▸ What to do: From start to end, print the entire listing below exactly.

======

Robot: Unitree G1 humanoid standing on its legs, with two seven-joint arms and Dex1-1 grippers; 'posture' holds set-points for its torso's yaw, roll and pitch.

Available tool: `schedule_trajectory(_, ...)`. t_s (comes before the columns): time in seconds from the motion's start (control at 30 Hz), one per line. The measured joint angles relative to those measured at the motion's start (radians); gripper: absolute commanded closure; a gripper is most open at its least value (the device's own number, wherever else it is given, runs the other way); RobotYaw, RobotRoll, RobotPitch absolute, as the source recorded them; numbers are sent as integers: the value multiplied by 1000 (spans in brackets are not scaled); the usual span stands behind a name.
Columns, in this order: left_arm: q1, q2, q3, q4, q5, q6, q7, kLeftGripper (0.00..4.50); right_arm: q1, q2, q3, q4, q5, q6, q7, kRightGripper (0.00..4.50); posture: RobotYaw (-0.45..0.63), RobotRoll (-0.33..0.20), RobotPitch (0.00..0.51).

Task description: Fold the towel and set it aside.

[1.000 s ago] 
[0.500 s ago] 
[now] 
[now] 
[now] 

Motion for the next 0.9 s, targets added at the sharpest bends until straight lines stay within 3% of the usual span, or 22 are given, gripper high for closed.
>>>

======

▸ Written solution:
Robot: Unitree G1 humanoid standing on its legs, with two seven-joint arms and Dex1-1 grippers; 'posture' holds set-points for its torso's yaw, roll and pitch.

Available tool: `schedule_trajectory(_, ...)`. t_s (comes before the columns): time in seconds from the motion's start (control at 30 Hz), one per line. The measured joint angles relative to those measured at the motion's start (radians); gripper: absolute commanded closure; a gripper is most open at its least value (the device's own number, wherever else it is given, runs the other way); RobotYaw, RobotRoll, RobotPitch absolute, as the source recorded them; numbers are sent as integers: the value multiplied by 1000 (spans in brackets are not scaled); the usual span stands behind a name.
Columns, in this order: left_arm: q1, q2, q3, q4, q5, q6, q7, kLeftGripper (0.00..4.50); right_arm: q1, q2, q3, q4, q5, q6, q7, kRightGripper (0.00..4.50); posture: RobotYaw (-0.45..0.63), RobotRoll (-0.33..0.20), RobotPitch (0.00..0.51).

Task description: Fold the towel and set it aside.

[1.000 s ago] 
[0.500 s ago] 
[now] 
[now] 
[now] 

Motion for the next 0.9 s, targets added at the sharpest bends until straight lines stay within 3% of the usual span, or 22 are given, gripper high for closed.
>>>

No more output remains.